Reputation: 1195

Finding everything but anchor tags within a tag with regex

I have several HTML blocks on a page set up like:

<p class="something">
    <a href="http://example.com/9999">text 1 2 3</a>
    <a href="http://example.com/2346saasdf">text 3 4 5</a>
    (9999)
    <a href="http://example.com/sad3ws">text 5 6 7random</a>
</p>

I want to get the digit that is in the parentheses, with them. I have to admit I've never really used regex before -- read about it, seen examples of it but haven't used it myself. Anyway, I created this with a little bit of looking around:

(.*?)

That correctly gets the entire  block, but again, I just want the (9999) (with parentheses intact).

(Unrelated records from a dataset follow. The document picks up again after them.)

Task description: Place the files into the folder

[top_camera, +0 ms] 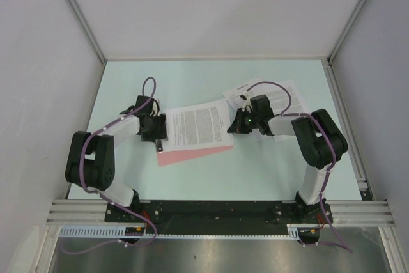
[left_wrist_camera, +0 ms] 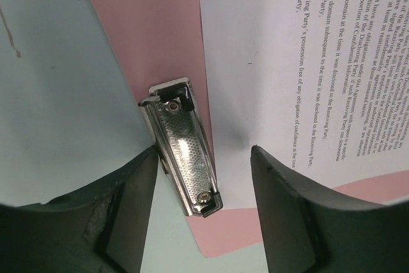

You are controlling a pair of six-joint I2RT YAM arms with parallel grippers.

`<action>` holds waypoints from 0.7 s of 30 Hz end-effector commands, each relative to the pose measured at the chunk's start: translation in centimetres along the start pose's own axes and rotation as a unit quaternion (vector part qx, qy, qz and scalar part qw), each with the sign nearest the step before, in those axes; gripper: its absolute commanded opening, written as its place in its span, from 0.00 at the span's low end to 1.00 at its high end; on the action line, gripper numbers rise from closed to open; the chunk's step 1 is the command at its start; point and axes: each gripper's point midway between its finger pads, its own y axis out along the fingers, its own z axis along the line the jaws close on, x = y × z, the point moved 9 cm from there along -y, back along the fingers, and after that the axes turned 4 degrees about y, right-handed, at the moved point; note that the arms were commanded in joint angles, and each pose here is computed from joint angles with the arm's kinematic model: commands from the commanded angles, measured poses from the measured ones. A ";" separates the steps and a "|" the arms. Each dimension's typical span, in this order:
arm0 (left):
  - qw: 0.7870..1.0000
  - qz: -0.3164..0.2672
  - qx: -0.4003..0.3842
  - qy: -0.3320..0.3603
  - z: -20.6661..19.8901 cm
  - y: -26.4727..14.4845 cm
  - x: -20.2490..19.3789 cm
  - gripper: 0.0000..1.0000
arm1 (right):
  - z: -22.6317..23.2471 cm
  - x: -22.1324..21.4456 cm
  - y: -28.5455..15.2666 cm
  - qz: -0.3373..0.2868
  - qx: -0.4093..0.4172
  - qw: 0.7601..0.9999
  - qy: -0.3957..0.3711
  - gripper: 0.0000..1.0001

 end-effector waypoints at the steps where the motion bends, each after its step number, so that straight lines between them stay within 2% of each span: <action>1: 0.999 0.031 0.004 -0.004 -0.5 -0.2 -0.6 0.62 | -2.1 -3.8 0.1 0.075 -0.073 0.994 0.014 0.00; 3: 0.999 0.024 0.021 -0.006 -0.2 -0.5 -0.7 0.59 | -2.0 -3.8 0.1 0.073 -0.073 0.995 0.013 0.00; 5: 1.000 0.008 0.023 -0.016 -0.3 -1.2 -0.5 0.48 | -2.1 -3.8 0.3 0.073 -0.073 0.995 0.013 0.00; 6: 0.999 0.003 0.021 -0.026 -0.5 -1.4 -0.4 0.47 | -2.1 -3.8 0.3 0.073 -0.072 0.995 0.013 0.00; 8: 0.999 -0.011 0.022 -0.036 -0.6 -2.0 -0.2 0.57 | -2.0 -3.8 0.4 0.073 -0.068 0.995 0.014 0.00; 9: 0.998 -0.019 0.028 -0.046 -0.7 -2.2 -0.2 0.71 | -2.1 -3.9 0.4 0.074 -0.069 0.995 0.014 0.00; 10: 0.998 -0.021 0.033 -0.050 -0.7 -2.4 -0.3 0.74 | -2.1 -3.9 0.4 0.075 -0.070 0.995 0.015 0.00; 14: 0.995 -0.052 0.052 -0.064 -0.5 -3.3 0.0 0.71 | -2.2 -4.0 0.4 0.077 -0.074 0.994 0.013 0.00; 16: 0.996 -0.039 0.048 -0.066 -0.7 -3.1 0.1 0.66 | -2.1 -4.0 0.4 0.077 -0.073 0.994 0.013 0.00; 21: 0.993 -0.030 0.080 -0.083 -0.4 -2.4 -0.5 0.65 | -1.7 -3.8 0.2 0.072 -0.067 0.995 0.012 0.00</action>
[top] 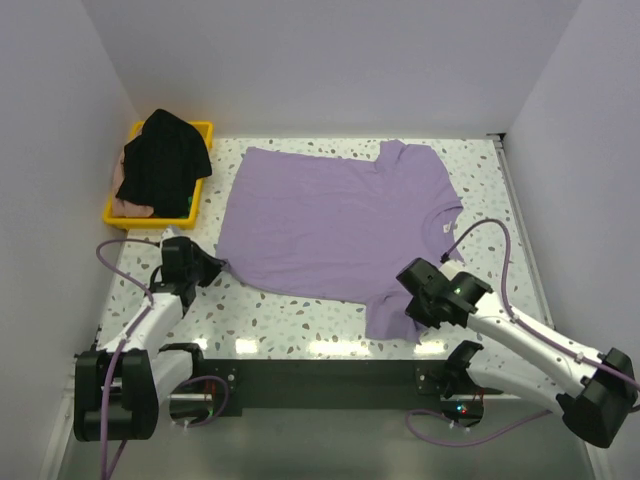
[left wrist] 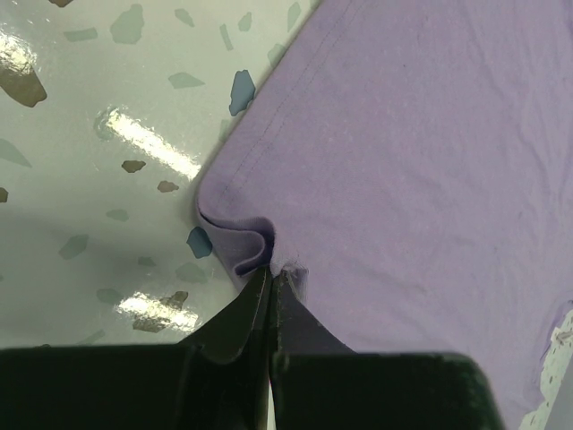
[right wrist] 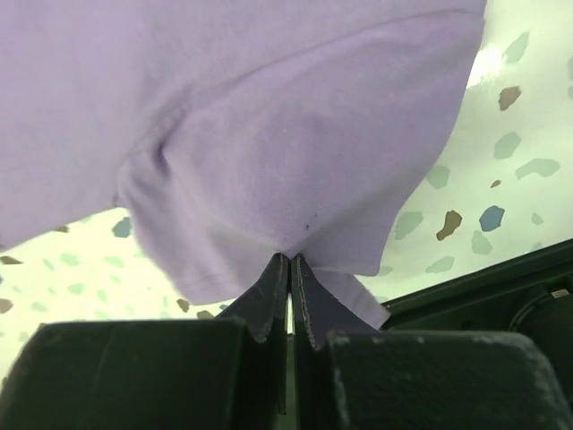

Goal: Fold and stack the t-shirts
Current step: Fold the tshirt

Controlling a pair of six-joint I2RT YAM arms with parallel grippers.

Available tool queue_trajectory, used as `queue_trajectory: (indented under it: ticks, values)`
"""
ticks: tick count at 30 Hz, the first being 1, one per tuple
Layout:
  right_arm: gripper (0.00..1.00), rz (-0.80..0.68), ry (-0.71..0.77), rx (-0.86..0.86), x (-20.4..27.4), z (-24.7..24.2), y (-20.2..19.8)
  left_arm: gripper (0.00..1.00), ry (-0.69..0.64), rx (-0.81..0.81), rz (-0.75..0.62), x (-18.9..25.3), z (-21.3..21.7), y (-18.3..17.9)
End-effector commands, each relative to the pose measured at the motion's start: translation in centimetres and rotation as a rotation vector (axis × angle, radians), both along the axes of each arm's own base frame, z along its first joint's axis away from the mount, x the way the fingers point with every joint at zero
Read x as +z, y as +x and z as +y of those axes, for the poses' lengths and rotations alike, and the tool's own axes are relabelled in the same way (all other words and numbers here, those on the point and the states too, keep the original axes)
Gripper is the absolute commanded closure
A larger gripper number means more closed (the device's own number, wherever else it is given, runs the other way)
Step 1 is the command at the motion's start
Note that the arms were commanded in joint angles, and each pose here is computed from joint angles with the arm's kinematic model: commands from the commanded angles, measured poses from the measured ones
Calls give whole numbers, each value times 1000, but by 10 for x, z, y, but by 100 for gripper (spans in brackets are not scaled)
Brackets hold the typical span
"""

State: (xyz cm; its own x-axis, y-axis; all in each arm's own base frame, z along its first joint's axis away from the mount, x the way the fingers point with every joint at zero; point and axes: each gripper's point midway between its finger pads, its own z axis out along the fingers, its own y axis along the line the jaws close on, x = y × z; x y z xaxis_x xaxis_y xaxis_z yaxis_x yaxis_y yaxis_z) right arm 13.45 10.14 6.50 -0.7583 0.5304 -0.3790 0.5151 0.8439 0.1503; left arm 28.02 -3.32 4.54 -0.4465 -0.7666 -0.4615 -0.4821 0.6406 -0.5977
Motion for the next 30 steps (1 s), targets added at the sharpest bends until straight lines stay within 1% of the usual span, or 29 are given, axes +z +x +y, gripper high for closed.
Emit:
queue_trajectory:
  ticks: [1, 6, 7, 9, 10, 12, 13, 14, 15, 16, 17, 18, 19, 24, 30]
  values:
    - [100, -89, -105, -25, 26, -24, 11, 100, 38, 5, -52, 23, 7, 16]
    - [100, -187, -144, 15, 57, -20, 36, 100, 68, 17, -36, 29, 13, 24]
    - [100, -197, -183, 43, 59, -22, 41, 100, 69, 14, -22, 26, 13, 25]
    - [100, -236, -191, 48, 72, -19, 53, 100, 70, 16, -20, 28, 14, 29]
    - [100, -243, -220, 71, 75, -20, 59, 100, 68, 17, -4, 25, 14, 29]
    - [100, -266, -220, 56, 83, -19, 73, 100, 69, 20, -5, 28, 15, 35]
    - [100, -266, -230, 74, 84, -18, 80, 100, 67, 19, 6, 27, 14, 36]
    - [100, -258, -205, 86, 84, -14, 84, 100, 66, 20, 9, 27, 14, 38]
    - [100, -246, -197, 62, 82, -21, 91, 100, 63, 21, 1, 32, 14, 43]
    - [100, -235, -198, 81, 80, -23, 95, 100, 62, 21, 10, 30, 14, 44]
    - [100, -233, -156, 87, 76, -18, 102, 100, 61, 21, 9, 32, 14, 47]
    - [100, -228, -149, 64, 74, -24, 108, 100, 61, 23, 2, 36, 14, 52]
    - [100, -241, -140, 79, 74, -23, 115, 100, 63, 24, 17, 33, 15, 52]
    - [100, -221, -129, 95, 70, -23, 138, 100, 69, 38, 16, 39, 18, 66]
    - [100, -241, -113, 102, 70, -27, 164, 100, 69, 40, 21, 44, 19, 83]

I'm not really sure how to get it.

Assuming that other elements on the page could also have digits in parentheses (but they won't be included in this exact format), and that the HTML will remain valid and consistent, how can I get it?

I understand this is probably easy for someone who has used regex before, but for the solution, I'd appreciate a little detail on what each character captures so I can learn from it.

Upvotes: 1

Answers (3)

Lasse V. Karlsen

Reputation: 391704

With most regex engines, parenthesis means grouping parts of the expression, not matching parenthesis in the input.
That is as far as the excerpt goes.